An MMU is somewhere on the TODO list. I'm still focusing on user space and I still have not added support for interrupts or exceptions.
Exceptions in particular is something that I want to research more before I dive into implementation. So far I am of the opinion that memory faults is the only exception kind that you actually expect to see during normal program execution (IEEE-754 exceptions don't count, they are archaic and not really necessary). All other exceptions are exceptional and usually result in abnormal program termination (i.e. there's really no need to provide low latency precise exception handling for them).
With that in mind, I want to investigate how to best handle memory faults, rather than just implement exceptions (although memory faults are usually handled by exceptions).
There's also the issue that I want to support gather-scatter vector memory operations, which can be tricky w.r.t. memory faults (potentially a single instruction can produce one memory fault for every vector element).
>(understood as pointed at a popular RISC architecture) lack of addressing modes
Politely disagree. He should provide hard evidence (hard numbers), as the authors of that ISA already did the research, and came to a different conclusion, documented in the spec.
>You don't want to argue with Seymour Cray. Or with John Mashey, for that matter.
Sure, yet they definitely want to argue against the third one, as unlike the other two, it isn't an historically significant ISA that has now been replaced by something else.
Particularly, if they're implying there's something wrong with it and that they can do better, they should own up to that. Document what's wrong. Prove their way actually is better.

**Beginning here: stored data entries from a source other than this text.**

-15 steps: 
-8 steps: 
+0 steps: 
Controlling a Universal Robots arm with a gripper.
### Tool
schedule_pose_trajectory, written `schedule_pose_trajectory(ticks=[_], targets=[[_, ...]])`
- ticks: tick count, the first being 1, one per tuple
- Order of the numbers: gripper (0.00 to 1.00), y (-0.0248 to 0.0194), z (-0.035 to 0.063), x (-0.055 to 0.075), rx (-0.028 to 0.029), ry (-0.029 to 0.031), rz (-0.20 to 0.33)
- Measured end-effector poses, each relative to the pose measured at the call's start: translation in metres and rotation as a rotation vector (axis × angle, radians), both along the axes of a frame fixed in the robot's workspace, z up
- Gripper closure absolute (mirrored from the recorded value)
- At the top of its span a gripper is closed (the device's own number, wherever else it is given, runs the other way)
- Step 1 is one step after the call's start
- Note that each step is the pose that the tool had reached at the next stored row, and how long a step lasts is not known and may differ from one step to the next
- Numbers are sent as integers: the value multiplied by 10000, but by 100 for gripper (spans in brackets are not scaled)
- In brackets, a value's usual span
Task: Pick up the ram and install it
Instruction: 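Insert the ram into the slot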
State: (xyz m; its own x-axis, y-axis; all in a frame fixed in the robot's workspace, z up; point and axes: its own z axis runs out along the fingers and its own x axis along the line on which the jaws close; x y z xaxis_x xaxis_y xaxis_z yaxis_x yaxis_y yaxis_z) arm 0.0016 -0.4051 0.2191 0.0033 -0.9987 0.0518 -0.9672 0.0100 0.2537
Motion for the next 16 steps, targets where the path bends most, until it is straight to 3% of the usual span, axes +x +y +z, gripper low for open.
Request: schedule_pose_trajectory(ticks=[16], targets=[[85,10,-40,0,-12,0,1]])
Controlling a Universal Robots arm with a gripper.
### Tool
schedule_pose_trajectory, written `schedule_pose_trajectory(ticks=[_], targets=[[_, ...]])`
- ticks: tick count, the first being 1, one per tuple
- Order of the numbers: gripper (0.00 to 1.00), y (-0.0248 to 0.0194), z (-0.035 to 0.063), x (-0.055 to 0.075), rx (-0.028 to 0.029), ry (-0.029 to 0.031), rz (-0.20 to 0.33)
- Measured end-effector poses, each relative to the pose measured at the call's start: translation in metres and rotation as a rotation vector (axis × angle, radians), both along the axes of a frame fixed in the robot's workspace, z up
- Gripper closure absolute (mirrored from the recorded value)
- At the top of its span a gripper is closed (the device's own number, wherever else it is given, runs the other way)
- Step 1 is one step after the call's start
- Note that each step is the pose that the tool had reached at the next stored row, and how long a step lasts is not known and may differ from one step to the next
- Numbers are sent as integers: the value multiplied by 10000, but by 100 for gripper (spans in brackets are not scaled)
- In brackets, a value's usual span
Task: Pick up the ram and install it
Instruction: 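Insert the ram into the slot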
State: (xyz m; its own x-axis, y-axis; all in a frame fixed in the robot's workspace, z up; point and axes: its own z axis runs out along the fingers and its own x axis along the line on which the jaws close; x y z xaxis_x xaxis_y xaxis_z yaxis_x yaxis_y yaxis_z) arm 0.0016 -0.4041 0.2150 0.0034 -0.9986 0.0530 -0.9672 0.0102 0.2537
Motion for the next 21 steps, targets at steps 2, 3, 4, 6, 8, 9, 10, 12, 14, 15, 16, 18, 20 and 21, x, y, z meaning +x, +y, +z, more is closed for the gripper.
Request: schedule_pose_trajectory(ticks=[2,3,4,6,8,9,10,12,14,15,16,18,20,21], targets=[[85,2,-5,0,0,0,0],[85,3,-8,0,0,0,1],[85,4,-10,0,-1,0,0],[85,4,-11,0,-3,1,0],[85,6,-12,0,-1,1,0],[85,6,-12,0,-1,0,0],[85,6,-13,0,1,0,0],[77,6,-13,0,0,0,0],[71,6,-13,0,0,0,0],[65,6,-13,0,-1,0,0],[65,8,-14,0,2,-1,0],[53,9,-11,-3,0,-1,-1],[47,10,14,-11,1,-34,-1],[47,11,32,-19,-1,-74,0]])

As it is right now, I have to understand it is just another instance of "the addressing modes I like having aren't there, so I made an ISA with them". A common occurrence, unfortunately.
I'm not alone. Many others with far more experience and know-how in both ISA design and micro architecture design have the same opinions.
It's not that the RISC-V solution is "wrong" or "bad", it's just that it was designed to cater to all needs, including the super-simple very low end (the kind that you can implement from scratch in a weekend). I think that RISC-V does that very well, but it comes at a cost. Being good at everything pretty much precludes being the best in every segment.
MRISC32 tries to be one step up from RISC-V in terms of performance targets (well, realistically MRISC64 would be that ISA), but one step down from AArch64 in terms of complexity.
I disagree: a lot of CPU ISA design decisions are a result of the state of the technology available to implement these CPU.
As the technology change, design decisions should be revisited: see here https://queue.acm.org/detail.cfm?id=3639445 for someone saying the same thing.
POWER is an example of a modern "RISC" architecture with lots of addressing mode..
The RISC-V authors rely heavily on the argument and assumption that any high performance implementation will do instruction fusion, and the lack of indexed addressing is precisely one of the things that is expected to be fused (see page 6 in https://people.eecs.berkeley.edu/~krste/papers/EECS-2016-130...).
Any implementation that does not do instruction fusion (most implementations - especially lower end ones) are out of luck, and have to pay the penalty of executing extra instructions.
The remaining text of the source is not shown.